EXERCISE AIM: Return the full listing unchanged, excluding any images it contains.

INPUT:

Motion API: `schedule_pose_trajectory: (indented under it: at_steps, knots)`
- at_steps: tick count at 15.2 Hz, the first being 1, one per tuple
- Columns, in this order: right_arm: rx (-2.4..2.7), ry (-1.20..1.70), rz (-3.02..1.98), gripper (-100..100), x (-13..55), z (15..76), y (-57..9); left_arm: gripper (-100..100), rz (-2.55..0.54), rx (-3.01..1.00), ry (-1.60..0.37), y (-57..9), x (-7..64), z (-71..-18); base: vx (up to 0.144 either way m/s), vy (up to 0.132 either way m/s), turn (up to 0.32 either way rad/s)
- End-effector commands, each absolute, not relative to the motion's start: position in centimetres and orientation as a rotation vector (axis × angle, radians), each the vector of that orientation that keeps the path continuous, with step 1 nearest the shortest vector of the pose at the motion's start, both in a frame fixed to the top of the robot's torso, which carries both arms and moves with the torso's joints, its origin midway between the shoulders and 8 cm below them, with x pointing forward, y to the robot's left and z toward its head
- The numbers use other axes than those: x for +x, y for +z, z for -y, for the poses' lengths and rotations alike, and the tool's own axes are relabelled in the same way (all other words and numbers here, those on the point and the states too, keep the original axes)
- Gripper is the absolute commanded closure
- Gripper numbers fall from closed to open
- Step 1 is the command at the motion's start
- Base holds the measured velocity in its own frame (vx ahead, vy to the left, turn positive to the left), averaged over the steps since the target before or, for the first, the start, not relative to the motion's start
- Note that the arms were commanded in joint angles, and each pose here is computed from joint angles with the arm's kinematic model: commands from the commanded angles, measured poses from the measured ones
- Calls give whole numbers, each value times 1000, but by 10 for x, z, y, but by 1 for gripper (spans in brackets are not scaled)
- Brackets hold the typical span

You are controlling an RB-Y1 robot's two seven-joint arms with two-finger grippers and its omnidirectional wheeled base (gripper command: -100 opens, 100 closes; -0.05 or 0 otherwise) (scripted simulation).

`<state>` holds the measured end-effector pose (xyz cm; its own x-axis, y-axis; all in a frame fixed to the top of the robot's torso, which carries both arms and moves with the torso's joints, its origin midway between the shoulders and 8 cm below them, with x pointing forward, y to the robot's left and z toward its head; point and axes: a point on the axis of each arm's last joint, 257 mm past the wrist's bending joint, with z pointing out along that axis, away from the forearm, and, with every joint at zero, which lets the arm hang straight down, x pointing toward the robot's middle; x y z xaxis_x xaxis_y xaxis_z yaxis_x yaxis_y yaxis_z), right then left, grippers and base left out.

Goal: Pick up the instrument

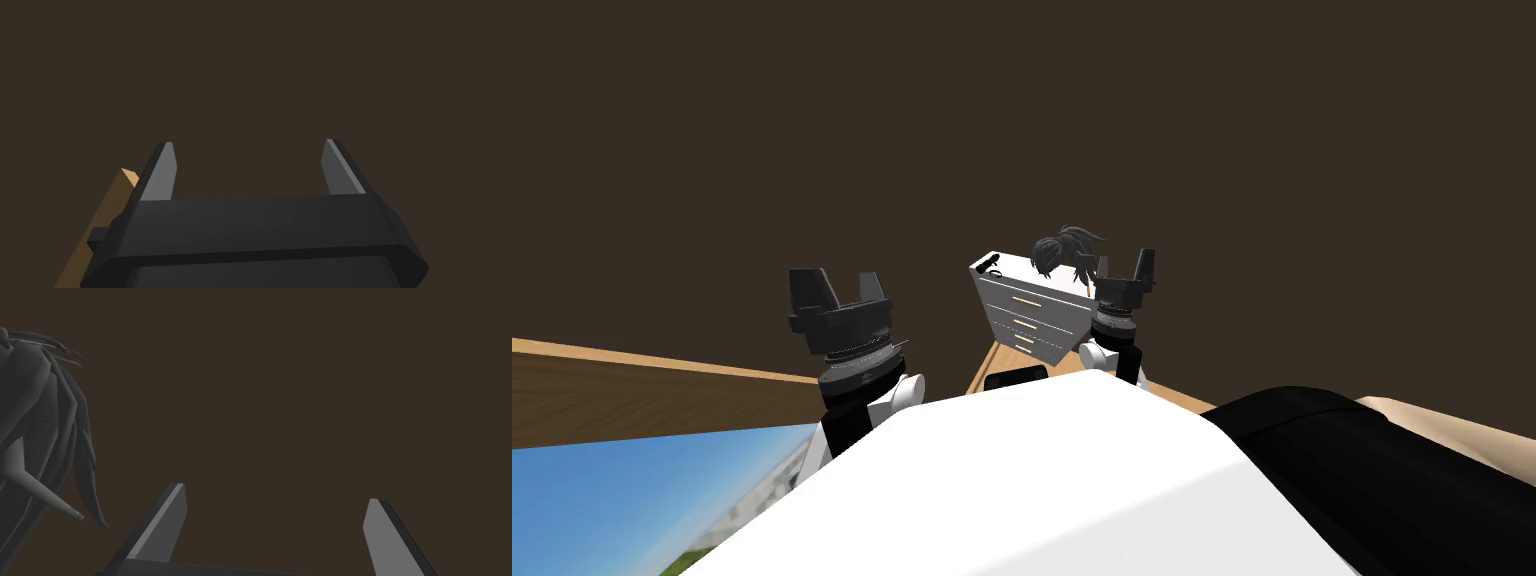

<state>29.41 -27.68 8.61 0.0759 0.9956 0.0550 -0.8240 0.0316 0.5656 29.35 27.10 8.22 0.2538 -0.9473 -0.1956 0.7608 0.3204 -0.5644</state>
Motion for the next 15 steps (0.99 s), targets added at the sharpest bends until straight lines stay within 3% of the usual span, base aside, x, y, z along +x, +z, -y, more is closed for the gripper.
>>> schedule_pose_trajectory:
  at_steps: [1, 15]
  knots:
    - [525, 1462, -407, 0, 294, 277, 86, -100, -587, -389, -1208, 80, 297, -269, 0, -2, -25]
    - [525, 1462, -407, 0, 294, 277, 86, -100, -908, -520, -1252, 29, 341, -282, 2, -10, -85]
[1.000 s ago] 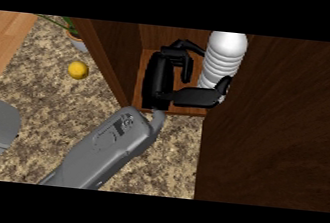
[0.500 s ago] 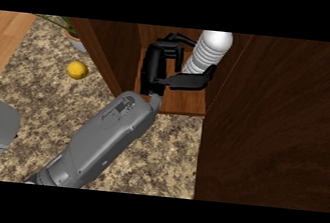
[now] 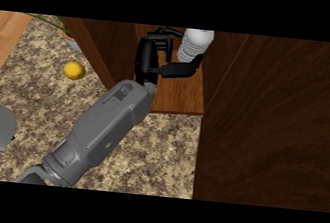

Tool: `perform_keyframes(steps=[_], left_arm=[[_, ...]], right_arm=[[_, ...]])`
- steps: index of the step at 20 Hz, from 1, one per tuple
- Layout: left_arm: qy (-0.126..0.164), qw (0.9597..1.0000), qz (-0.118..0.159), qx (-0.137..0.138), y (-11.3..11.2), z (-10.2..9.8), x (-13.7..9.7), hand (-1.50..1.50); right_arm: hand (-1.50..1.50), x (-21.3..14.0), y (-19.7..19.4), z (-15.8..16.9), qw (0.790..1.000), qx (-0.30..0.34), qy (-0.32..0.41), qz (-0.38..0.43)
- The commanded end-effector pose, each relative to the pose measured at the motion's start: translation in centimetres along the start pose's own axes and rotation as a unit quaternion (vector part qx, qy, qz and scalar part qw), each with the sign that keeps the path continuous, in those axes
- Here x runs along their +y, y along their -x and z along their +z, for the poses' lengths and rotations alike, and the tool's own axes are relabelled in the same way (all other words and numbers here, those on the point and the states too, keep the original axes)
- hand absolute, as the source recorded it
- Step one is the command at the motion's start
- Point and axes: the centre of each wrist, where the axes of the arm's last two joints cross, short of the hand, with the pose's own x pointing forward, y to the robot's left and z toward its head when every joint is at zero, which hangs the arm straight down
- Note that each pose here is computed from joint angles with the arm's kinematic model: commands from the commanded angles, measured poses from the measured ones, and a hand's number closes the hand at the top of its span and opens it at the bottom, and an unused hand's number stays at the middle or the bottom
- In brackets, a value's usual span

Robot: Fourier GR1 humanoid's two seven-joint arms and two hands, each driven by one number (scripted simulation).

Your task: Pick up the bottled water, place it into the cabinet and close the cabinet

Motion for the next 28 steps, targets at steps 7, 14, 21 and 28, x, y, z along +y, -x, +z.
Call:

ANSWER SPACE:
Motion API: `schedule_pose_trajectory: (indented under it: at_steps, knots)`
- at_steps: tick count at 15.2 Hz, the first being 1, one per tuple
- Columns, in this order: right_arm: rx (-2.4..2.7), ry (-1.20..1.70), rz (-3.02..1.98), gripper (-100..100), x (-13..55), z (15..76), y (-57..9); left_arm: gripper (-100..100), rz (-2.55..0.54), rx (-3.01..1.00), ry (-1.60..0.37), y (-57..9), x (-7..64), z (-71..-18); base: vx (up to 0.144 either way m/s), vy (up to 0.132 either way m/s), turn (up to 0.32 either way rad/s)
- End-effector commands, each absolute, not relative to the motion's start: position in centimetres and orientation as a rotation vector (axis × angle, radians), each the vector of that orientation that keeps the path continuous, with step 1 nearest the shortest vector of the pose at the motion's start, both in a frame fixed to the top of the robot's torso, which carries both arms and moves with the torso's joints, its origin midway between the shoulders and 8 cm below them, with x pointing forward, y to the robot's left and z toward its head
- The numbers use other axes than those: x for +x, y for +z, z for -y, for the poses' lengths and rotations alike, and the tool's own axes are relabelled in the same way (all other words and numbers here, those on the point and the states too, keep the original axes)
- Gripper is the absolute commanded closure
- Gripper numbers fall from closed to open
- Step 1 is the command at the motion's start
- Base holds the measured velocity in its own frame (vx ahead, vy to the left, turn positive to the left), averaged over the steps since the target before or, for the first, the start, not relative to the motion's start
- Note that the arms were commanded in joint angles, and each pose here is computed from joint angles with the arm's kinematic model: commands from the commanded angles, measured poses from the measured ones
- Calls give whole numbers, each value times 1000, but by 10 for x, z, y, but by 1 for gripper (spans in brackets are not scaled)
- Brackets hold the typical span

You are controlling an RB-Y1 robot's two seven-joint arms with two-finger grippers and its omnidirectional wheeled base (gripper command: -100 opens, 100 closes; -0.05 or 0 otherwise) (scripted simulation).

`<state>` holds the measured end-effector pose (xyz cm; its own x-axis, y-axis; all in a frame fixed to the top of the robot's torso, which carries both arms and moves with the torso's joints, its origin midway between the shoulders and 8 cm below them, with x pointing forward, y to the robot's left and z toward its head; point and axes: a point on the axis of each arm's last joint, 257 mm past the wrist's bending joint, with z pointing out along that axis, away from the forearm, and, with every joint at zero, which lets the arm hang straight down, x pointing toward the robot's middle; x y z xaxis_x xaxis_y xaxis_z yaxis_x yaxis_y yaxis_z), right then left, grippers and base left out.

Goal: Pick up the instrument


<state>29.41 -27.68 8.61 0.0759 0.9956 0.0550 -0.8240 0.0316 0.5656 29.35 27.10 8.22 0.2538 -0.9473 -0.1956 0.7608 0.3204 -0.5644</state>
Motion for the next 15 steps (0.99 s), targets added at the sharpest bends until straight lines stay within 3% of the usual span, base aside, x, y, z along +x, +z, -y, more is closed for the gripper.
>>> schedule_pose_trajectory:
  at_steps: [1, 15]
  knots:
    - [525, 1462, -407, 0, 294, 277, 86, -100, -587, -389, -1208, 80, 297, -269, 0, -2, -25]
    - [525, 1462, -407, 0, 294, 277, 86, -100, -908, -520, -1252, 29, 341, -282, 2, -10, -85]
[1.000 s ago] 
[0.500 s ago] 
[now] 

Tool: `perform_keyframes(steps=[_], left_arm=[[_, ...]], right_arm=[[_, ...]])`
- steps: index of the step at 20 Hz, from 1, one per tuple
- Layout: left_arm: qy (-0.126..0.164), qw (0.9597..1.0000), qz (-0.118..0.159), qx (-0.137..0.138), y (-11.3..11.2), z (-10.2..9.8), x (-13.7..9.7), hand (-1.50..1.50); right_arm: hand (-1.50..1.50), x (-21.3..14.0), y (-19.7..19.4), z (-15.8..16.9), qw (0.790..1.000), qx (-0.30..0.34), qy (-0.32..0.41), qz (-0.38..0.43)
- The commanded end-effector pose, each relative to the pose measured at the motion's start: translation in centimetres along the start pose's own axes and rotation as a unit quaternion (vector part qx, qy, qz and scalar part qw), each with the sign that keeps the path continuous, in those axes
- Here x runs along their +y, y along their -x and z along their +z, for the poses' lengths and rotations alike, and the tool's own axes are relabelled in the same way (all other words and numbers here, those on the point and the states too, keep the original axes)
- hand absolute, as the source recorded it
- Step one is the command at the motion's start
- Point and axes: the centre of each wrist, where the axes of the arm's last two joints cross, short of the hand, with the pose's own x pointing forward, y to the robot's left and z toward its head when every joint is at zero, which hangs the arm straight down
- Note that each pose here is computed from joint angles with the arm's kinematic model: commands from the commanded angles, measured poses from the measured ones, and a hand's number closes the hand at the top of its span and opens it at the bottom, and an unused hand's number stays at the middle or the bottom
- In brackets, a value's usual span

Robot: Fourier GR1 humanoid's two seven-joint arms and two hands, each driven by one number (scripted simulation).

Your task: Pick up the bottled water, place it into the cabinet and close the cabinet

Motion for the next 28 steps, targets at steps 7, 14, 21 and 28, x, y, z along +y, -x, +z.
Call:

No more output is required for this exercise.